-- Aim of the task --
The records below need to be set down again exactly; their images stay out.

-- Data records --

• • • • •

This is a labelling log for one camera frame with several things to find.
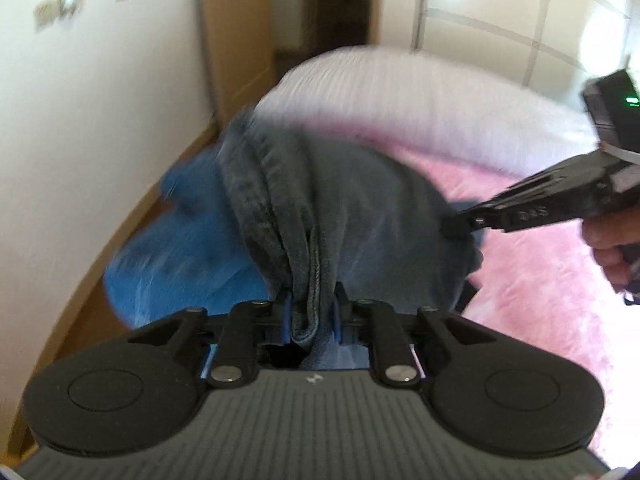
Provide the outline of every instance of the blue cloth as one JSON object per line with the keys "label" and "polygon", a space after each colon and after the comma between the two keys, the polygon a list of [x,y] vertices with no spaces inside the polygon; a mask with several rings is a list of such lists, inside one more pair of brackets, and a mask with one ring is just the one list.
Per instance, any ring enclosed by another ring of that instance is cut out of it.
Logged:
{"label": "blue cloth", "polygon": [[226,314],[268,299],[242,242],[214,149],[170,170],[162,193],[176,209],[136,234],[114,257],[104,285],[116,315],[136,328],[187,306]]}

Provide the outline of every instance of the human hand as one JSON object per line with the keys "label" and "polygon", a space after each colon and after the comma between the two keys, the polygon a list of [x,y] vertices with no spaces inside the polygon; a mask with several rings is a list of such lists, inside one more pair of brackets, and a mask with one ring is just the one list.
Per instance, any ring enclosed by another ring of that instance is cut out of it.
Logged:
{"label": "human hand", "polygon": [[629,472],[629,469],[625,467],[617,467],[612,469],[606,475],[601,476],[600,478],[596,478],[591,475],[577,476],[574,480],[622,480],[625,475]]}
{"label": "human hand", "polygon": [[618,246],[640,242],[640,206],[585,220],[582,237],[614,290],[624,290],[632,279],[631,267]]}

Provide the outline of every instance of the pink fluffy bedspread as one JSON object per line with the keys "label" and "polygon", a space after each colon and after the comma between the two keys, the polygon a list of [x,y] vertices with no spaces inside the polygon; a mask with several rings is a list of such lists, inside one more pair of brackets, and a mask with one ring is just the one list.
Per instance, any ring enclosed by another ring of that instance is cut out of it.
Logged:
{"label": "pink fluffy bedspread", "polygon": [[[385,151],[439,186],[449,200],[486,200],[515,179],[403,148]],[[610,466],[640,460],[640,306],[625,306],[591,259],[580,222],[505,234],[487,231],[481,289],[470,319],[571,359],[606,393],[591,449]]]}

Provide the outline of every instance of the white pillow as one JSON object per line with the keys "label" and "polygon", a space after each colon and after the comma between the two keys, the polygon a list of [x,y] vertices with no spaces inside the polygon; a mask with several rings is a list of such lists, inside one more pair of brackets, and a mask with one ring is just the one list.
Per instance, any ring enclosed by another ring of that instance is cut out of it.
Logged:
{"label": "white pillow", "polygon": [[296,67],[256,113],[519,176],[590,152],[597,140],[586,114],[500,76],[371,46],[335,50]]}

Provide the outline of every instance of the logo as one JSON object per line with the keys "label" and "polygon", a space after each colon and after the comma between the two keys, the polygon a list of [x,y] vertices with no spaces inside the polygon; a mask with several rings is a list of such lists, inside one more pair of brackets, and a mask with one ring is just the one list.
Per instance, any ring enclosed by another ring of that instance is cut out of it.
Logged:
{"label": "logo", "polygon": [[545,216],[549,216],[549,211],[546,209],[545,206],[541,205],[526,211],[518,211],[518,216],[520,220],[522,220],[523,222],[526,222],[529,220],[535,220],[536,218],[543,218]]}
{"label": "logo", "polygon": [[309,384],[312,384],[313,386],[316,386],[316,384],[324,381],[324,377],[322,377],[322,375],[320,374],[313,374],[309,377],[305,377],[305,381]]}

• • • • •

-- Answer section --
This is a labelling log for one camera frame with several things to find.
Provide the outline of every instance of the blue cloth as one JSON object per line with the keys "label" and "polygon", a space after each colon and after the comma between the two keys, the polygon a list of [x,y] vertices with no spaces inside the polygon; a mask with several rings is a list of such lists, inside one more pair of brackets, and a mask with one ring is just the one list.
Per instance, any ring enclosed by another ring of that instance is cut out of it.
Logged:
{"label": "blue cloth", "polygon": [[226,314],[268,299],[242,242],[214,149],[170,170],[162,193],[176,209],[136,234],[114,257],[104,285],[116,315],[136,328],[187,306]]}

Provide the outline of every instance of the human hand as one JSON object per line with the keys "label" and "polygon", a space after each colon and after the comma between the two keys, the polygon a list of [x,y] vertices with no spaces inside the polygon; a mask with several rings is a list of such lists, inside one more pair of brackets, and a mask with one ring is just the one list.
Per instance, any ring enclosed by another ring of that instance is cut out of it.
Logged:
{"label": "human hand", "polygon": [[629,472],[629,469],[625,467],[617,467],[612,469],[606,475],[601,476],[600,478],[596,478],[591,475],[577,476],[574,480],[622,480],[625,475]]}
{"label": "human hand", "polygon": [[618,246],[640,242],[640,206],[585,220],[582,237],[614,290],[624,290],[632,279],[631,267]]}

Provide the outline of every instance of the pink fluffy bedspread as one JSON object per line with the keys "label" and "polygon", a space after each colon and after the comma between the two keys, the polygon a list of [x,y] vertices with no spaces inside the polygon; a mask with several rings is a list of such lists, inside one more pair of brackets, and a mask with one ring is just the one list.
Per instance, any ring enclosed by another ring of that instance is cut out of it.
Logged:
{"label": "pink fluffy bedspread", "polygon": [[[385,151],[439,186],[449,200],[486,200],[515,179],[403,148]],[[610,466],[640,460],[640,306],[625,306],[591,259],[580,222],[505,234],[487,231],[481,289],[470,319],[571,359],[606,393],[591,449]]]}

Provide the outline of every instance of the white pillow as one JSON object per line with the keys "label" and "polygon", a space after each colon and after the comma between the two keys, the polygon a list of [x,y] vertices with no spaces inside the polygon; a mask with several rings is a list of such lists, inside one more pair of brackets, and a mask with one ring is just the one list.
Per instance, any ring enclosed by another ring of that instance is cut out of it.
Logged:
{"label": "white pillow", "polygon": [[296,67],[256,113],[519,176],[590,152],[597,140],[586,114],[500,76],[371,46],[335,50]]}

Provide the outline of every instance of the logo as one JSON object per line with the keys "label" and "polygon", a space after each colon and after the comma between the two keys, the polygon a list of [x,y] vertices with no spaces inside the polygon; a mask with several rings is a list of such lists, inside one more pair of brackets, and a mask with one ring is just the one list.
Per instance, any ring enclosed by another ring of that instance is cut out of it.
Logged:
{"label": "logo", "polygon": [[545,216],[549,216],[549,211],[546,209],[545,206],[541,205],[526,211],[518,211],[518,216],[520,220],[522,220],[523,222],[526,222],[529,220],[535,220],[536,218],[543,218]]}
{"label": "logo", "polygon": [[309,384],[312,384],[313,386],[316,386],[316,384],[324,381],[324,377],[322,377],[322,375],[320,374],[313,374],[309,377],[305,377],[305,381]]}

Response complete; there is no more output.